The squeue command allows users to view information for jobs managed by Slurm. Jobs typically go through the following states: PENDING, RUNNING, COMPLETING, and COMPLETED. The first table provides a description of some job state codes. The second table provides a description of the reasons that cause a job to be in a state.

Status	Code	Description
PENDING	PD	Job is awaiting resource allocation.
RUNNING	R	Job currently has an allocation.
SUSPENDED	S	Job currently has an allocation.
COMPLETING	CG	Job is in the process of completing. Some processes on some nodes may still be active.
COMPLETED	CD	Job has terminated all processes on all nodes with an exit code of zero.
TIMEOUT	TO	Job terminated upon reaching its time limit.
STOPPED	ST	Job has an allocation, but execution has been stopped with SIGSTOP signal. CPUS have been retained by this job.
OUT_OF_MEMORY	OOM	Job experienced out of memory error.
FAILED	F	Job terminated with non-zero exit code or other failure condition.
NODE_FAIL	NF	Job terminated due to failure of one or more allocated nodes.
CANCELLED	CA	Job was explicitly cancelled by the user or system administrator. The job may or may not have been initiated.

For a full list of see Job State Codes.

Reason	Description
Priority	One or more higher priority jobs exist for this partition or advanced reservation.
Resources	The job is waiting for resources to become available.
BadConstraints	The job's constraints can not be satisfied.
BeginTime	The job's earliest start time has not yet been reached.
Dependency	This job is waiting for a dependent job to complete.
Licenses	The job is waiting for a license.
WaitingForScheduling	No reason has been set for this job yet.

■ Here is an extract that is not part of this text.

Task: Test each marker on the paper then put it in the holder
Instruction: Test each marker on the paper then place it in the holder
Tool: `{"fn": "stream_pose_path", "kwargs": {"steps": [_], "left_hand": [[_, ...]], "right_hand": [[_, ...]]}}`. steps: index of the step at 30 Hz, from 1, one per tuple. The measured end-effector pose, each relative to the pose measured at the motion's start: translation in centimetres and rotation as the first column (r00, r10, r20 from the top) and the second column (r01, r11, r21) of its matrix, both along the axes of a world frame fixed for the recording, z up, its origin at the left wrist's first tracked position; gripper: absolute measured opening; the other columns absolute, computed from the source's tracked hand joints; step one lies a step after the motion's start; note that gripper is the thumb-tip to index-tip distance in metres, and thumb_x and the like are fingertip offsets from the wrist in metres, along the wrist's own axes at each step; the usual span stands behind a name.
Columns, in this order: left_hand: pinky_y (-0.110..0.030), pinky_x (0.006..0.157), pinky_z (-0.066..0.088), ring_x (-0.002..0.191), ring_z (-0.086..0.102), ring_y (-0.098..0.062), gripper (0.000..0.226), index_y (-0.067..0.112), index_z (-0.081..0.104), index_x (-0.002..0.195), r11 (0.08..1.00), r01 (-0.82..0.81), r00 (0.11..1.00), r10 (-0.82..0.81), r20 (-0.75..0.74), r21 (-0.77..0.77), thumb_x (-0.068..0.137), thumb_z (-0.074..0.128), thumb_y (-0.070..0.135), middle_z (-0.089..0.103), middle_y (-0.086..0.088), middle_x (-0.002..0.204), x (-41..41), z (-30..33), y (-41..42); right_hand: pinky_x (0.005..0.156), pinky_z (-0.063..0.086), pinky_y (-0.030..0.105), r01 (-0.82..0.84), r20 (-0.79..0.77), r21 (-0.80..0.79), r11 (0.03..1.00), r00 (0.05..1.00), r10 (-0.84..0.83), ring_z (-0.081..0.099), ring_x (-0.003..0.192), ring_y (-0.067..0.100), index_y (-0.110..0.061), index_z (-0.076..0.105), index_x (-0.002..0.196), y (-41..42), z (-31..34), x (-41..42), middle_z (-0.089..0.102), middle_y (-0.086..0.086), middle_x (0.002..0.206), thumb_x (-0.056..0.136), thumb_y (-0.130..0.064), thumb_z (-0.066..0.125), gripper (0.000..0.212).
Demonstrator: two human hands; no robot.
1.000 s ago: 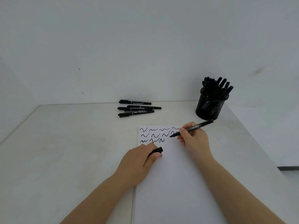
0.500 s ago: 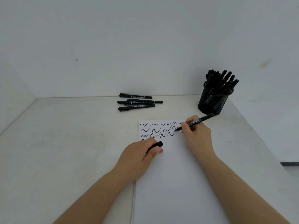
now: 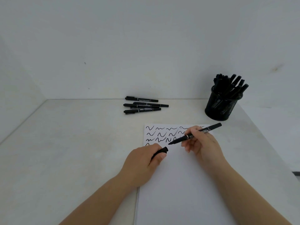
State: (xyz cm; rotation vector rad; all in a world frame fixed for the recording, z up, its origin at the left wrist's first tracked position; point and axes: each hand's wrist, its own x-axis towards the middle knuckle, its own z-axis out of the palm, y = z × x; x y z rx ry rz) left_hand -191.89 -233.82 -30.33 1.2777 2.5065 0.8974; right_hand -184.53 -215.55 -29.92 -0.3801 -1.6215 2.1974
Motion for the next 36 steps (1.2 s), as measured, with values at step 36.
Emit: {"fn": "stream_pose_path", "kwargs": {"steps": [36], "left_hand": [[-0.014, 0.045, 0.027, 0.046, 0.037, -0.006, 0.022, 0.038, 0.047, 0.066, 0.971, -0.017, 0.982, -0.029, 0.189, 0.239, 0.087, 0.040, 0.038, 0.047, 0.016, 0.053, 0.6, 0.4, -0.3]], "right_hand": [[0.053, 0.040, 0.014, -0.200, 0.007, 0.282, 0.938, 0.978, 0.206, 0.049, 0.050, 0.009, -0.005, 0.051, 0.079, -2.8, 1.5, 1.1, 0.057, -0.003, 0.052, 0.087, 0.006, 0.050, 0.014]]}}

Waiting for the scheduler to determine the appropriate reason.
Prolog	Its PrologSlurmctld program is still running.
JobHeldAdmin	The job is held by a system administrator.
JobHeldUser	The job is held by the user.
JobLaunchFailure	The job could not be launched. This may be due to a file system problem, invalid program name, etc.
NonZeroExitCode	The job terminated with a non-zero exit code.
InvalidAccount	The job's account is invalid.
InvalidQOS	The job's QOS is invalid.
QOSUsageThreshold	Required QOS threshold has been breached.
QOSJobLimit	The job's QOS has reached its maximum job count.
QOSResourceLimit	The job's QOS has reached some resource limit.
QOSTimeLimit	The job's QOS has reached its time limit.
NodeDown	A node required by the job is down.
TimeLimit	The job exhausted its time limit.
ReqNodeNotAvail	Some node specifically required by the job is not currently available. The node may currently be in use, reserved for another job, in an advanced reservation, DOWN, DRAINED, or not responding. Nodes which are DOWN, DRAINED, or not responding will be identified as part of the job's "reason" field as "UnavailableNodes". Such nodes will typically require the intervention of a system administrator to make available.

For a full list of see Job Reasons.

Output from Slurm jobs

Slurm places standard output (STDOUT) and standard error (STDERR) for each job in the file slurm_<JobID>.out. This file appears in the job's working directory once your job starts running.

Hint

Output may be buffered - to enable live output, e.g. for monitoring job status, add --unbuffered to the srun command in your SLURM script.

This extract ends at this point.